• **Task description**
In the listing below, find the line containing "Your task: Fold" and the line containing "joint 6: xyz". Repeat exactly those two lines and every line between them, nothing more.

━━━━━━━━━━

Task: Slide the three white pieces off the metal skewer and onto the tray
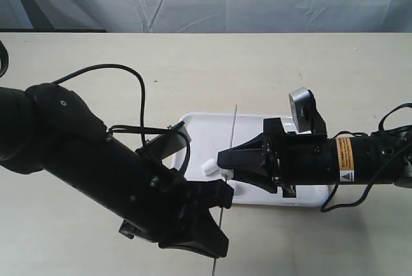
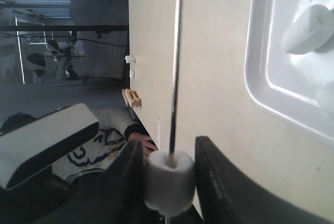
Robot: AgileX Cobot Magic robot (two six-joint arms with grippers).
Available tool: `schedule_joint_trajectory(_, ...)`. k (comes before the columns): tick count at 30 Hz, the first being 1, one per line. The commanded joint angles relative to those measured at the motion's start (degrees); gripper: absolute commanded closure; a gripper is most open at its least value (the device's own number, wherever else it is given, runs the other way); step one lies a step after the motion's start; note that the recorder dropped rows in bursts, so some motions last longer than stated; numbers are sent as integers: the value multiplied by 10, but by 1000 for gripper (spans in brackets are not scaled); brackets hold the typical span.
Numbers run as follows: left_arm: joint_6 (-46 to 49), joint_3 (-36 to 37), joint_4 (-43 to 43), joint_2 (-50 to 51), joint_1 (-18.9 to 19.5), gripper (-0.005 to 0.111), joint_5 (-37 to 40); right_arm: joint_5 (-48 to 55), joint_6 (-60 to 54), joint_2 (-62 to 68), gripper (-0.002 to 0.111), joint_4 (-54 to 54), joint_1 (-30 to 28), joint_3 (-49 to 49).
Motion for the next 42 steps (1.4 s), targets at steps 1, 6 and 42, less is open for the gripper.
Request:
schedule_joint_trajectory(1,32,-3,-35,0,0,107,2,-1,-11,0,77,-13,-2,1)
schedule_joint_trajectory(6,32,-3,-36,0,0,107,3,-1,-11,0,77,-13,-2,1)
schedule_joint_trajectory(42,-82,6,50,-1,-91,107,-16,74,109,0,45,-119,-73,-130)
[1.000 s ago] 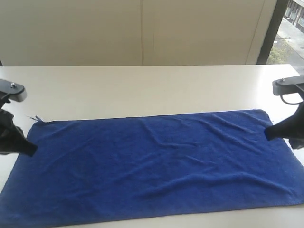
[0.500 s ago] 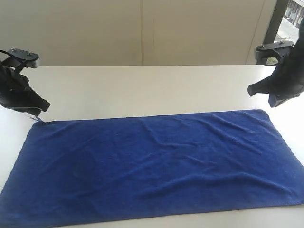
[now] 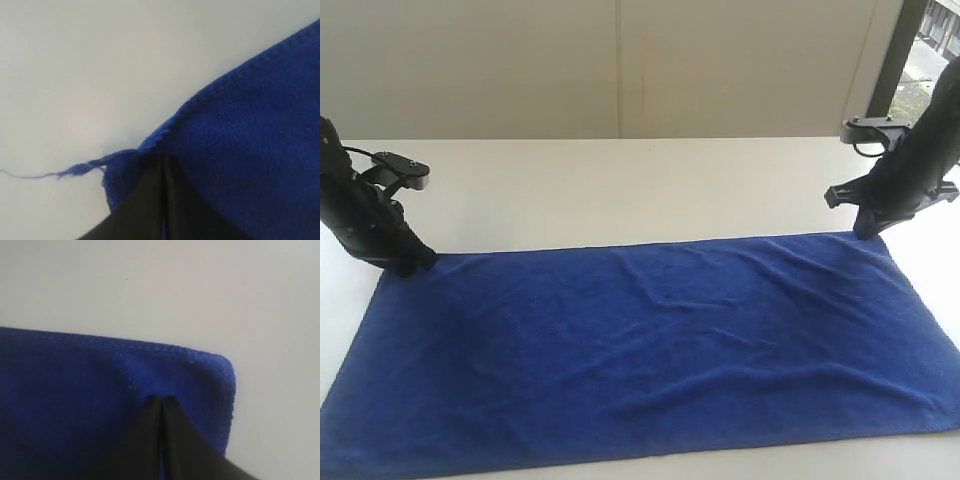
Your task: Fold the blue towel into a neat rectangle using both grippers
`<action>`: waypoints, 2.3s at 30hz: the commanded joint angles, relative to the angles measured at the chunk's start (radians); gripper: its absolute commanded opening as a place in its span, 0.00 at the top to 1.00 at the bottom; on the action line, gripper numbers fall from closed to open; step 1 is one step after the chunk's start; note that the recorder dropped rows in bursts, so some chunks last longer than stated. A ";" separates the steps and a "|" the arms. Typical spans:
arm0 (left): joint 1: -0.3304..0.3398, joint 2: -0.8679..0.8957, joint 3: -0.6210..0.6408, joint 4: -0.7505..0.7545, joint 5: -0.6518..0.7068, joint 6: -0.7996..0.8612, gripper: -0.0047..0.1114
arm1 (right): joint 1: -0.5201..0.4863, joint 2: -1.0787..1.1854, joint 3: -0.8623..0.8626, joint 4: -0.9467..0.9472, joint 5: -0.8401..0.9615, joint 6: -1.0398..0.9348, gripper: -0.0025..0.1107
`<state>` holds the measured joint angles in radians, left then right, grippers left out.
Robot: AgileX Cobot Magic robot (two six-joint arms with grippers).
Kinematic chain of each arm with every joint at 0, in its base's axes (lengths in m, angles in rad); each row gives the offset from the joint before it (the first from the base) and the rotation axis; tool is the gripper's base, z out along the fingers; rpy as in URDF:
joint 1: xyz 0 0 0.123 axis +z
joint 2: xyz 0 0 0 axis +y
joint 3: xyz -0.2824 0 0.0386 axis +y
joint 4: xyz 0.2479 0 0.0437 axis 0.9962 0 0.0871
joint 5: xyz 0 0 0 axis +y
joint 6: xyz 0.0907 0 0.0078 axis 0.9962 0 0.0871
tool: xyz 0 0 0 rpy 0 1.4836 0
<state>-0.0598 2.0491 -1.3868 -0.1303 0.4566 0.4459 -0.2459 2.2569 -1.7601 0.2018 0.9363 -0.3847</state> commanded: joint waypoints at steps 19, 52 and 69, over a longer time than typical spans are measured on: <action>0.001 0.016 0.000 0.084 -0.011 -0.053 0.96 | -0.005 0.083 -0.009 -0.177 -0.091 0.052 0.98; -0.003 -0.694 0.270 -0.312 0.017 0.044 0.96 | 0.136 -0.550 0.436 -0.044 -0.129 -0.019 0.98; -0.117 -1.073 0.986 -0.545 -0.399 0.069 0.96 | 0.157 -0.477 0.655 -0.045 -0.347 0.014 0.98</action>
<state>-0.1691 0.9888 -0.4525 -0.6474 0.0937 0.5152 -0.0898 1.7347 -1.1127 0.1575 0.5875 -0.3759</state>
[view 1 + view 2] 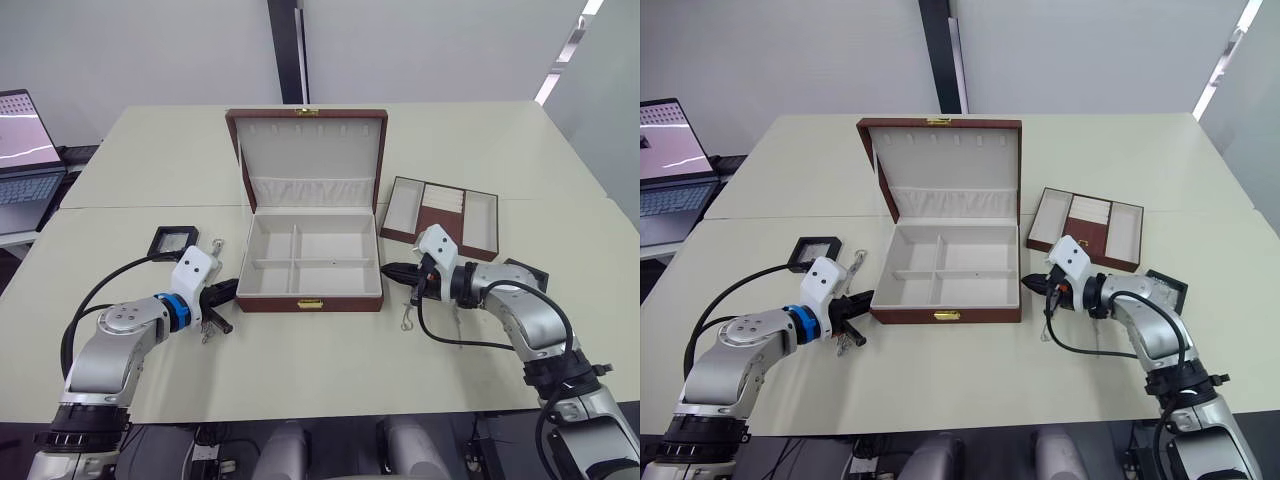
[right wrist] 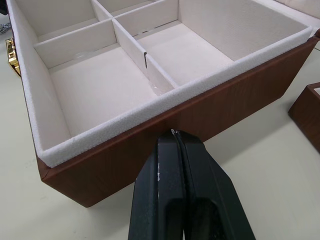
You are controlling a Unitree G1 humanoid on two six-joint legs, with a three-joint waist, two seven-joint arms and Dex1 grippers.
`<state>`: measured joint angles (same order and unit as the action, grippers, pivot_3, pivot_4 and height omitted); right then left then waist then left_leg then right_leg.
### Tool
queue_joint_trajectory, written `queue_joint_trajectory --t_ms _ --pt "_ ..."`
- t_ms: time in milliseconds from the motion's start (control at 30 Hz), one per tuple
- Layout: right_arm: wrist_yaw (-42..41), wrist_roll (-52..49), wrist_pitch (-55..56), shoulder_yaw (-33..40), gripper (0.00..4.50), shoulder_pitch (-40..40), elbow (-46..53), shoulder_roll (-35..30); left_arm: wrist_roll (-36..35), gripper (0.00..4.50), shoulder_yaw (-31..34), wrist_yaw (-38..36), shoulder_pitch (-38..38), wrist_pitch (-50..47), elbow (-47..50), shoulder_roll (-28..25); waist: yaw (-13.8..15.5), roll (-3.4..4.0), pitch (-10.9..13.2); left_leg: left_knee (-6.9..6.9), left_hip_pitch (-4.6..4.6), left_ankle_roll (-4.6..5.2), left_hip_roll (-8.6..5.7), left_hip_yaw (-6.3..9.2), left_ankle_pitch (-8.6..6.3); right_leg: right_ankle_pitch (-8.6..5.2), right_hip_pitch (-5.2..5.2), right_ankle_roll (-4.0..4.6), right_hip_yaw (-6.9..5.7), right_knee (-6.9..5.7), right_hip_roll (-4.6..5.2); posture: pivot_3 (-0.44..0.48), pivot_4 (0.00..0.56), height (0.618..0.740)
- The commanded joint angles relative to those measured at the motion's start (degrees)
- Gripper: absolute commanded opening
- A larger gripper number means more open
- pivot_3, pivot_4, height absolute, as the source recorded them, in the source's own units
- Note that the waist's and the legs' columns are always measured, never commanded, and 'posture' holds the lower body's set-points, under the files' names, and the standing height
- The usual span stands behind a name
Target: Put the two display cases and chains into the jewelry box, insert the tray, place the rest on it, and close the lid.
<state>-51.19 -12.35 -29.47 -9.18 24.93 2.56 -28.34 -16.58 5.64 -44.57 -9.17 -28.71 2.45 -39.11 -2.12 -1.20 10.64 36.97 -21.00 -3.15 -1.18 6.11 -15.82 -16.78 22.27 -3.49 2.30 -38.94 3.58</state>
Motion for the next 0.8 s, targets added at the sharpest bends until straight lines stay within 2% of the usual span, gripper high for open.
queue_joint_trajectory --t_ms 33,633,800 --pt "-0.57 -1.33 0.68 -0.36 0.03 0.04 2.72 0.65 -1.44 0.0 -1.32 -2.21 0.6 -0.27 3.22 0.19 0.0 0.0 0.0 0.0 0.0 0.0 0.0 0.0 0.0 0.0 0.0 0.0 0.0 0.0 0.0 0.0 0.15 0.74" --pt "-0.09 -1.02 1.24 -0.28 0.03 0.28 1.72 0.94 -1.42 0.0 -0.43 -2.23 1.97 -0.26 3.72 0.09 -0.19 0.0 0.0 -0.01 0.01 0.0 0.01 0.0 0.0 0.0 0.0 0.0 0.01 0.0 -0.01 0.0 0.15 0.74" --pt "-0.16 -1.62 1.17 1.84 0.03 0.13 1.38 -0.44 -2.82 0.0 3.11 -2.21 1.83 -0.45 2.58 -0.49 -0.2 0.0 0.0 -0.01 0.01 0.0 0.01 0.0 0.0 0.0 0.0 0.0 0.0 0.0 -0.01 0.0 0.15 0.74"
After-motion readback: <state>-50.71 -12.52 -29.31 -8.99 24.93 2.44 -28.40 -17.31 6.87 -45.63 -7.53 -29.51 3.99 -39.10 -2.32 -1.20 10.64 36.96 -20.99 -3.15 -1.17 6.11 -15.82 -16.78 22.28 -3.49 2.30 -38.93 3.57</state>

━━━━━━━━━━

• **Response box**
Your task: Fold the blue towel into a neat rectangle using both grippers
`<action>`: waypoints, 2.3s at 30hz: the commanded joint angles, relative to the angles measured at the chunk's start (radians); gripper: its absolute commanded opening as a place in its span, 0.00 at the top to 1.00 at the bottom; on the action line, gripper numbers fall from closed to open; step 1 is one step after the chunk's start; note that the recorder dropped rows in bursts, so some chunks last longer than stated. A ";" separates the steps and a "|" the arms. Typical spans:
arm0 (left): joint 1: -0.3304..0.3398, joint 2: -0.8679..0.8957, joint 3: -0.6210..0.6408, joint 4: -0.7505..0.7545, joint 5: -0.6518..0.7068, joint 6: -0.7996..0.8612, gripper: -0.0047..0.1114
arm1 (right): joint 1: -0.5201..0.4863, joint 2: -1.0787..1.1854, joint 3: -0.8623..0.8626, joint 4: -0.9467..0.9472, joint 5: -0.8401..0.9615, joint 6: -1.0398..0.9348, gripper: -0.0025..0.1107
`<state>` holds the measured joint angles in radians, left then right, grippers left out.
Robot: AgileX Cobot Magic robot (two six-joint arms with grippers).
Kinematic chain of each arm with every joint at 0, in its base's axes (lengths in m, angles in rad); each row gives the offset from the joint before it (the first from the base) and the rotation axis; tool is the gripper's base, z out along the fingers; rpy as in URDF:
joint 1: xyz 0 0 0.123 axis +z
joint 2: xyz 0 0 0 axis +y
joint 3: xyz -0.2824 0 0.0386 axis +y
joint 4: xyz 0.2479 0 0.0437 axis 0.9962 0 0.0871
joint 5: xyz 0 0 0 axis +y
joint 6: xyz 0.0907 0 0.0078 axis 0.9962 0 0.0871

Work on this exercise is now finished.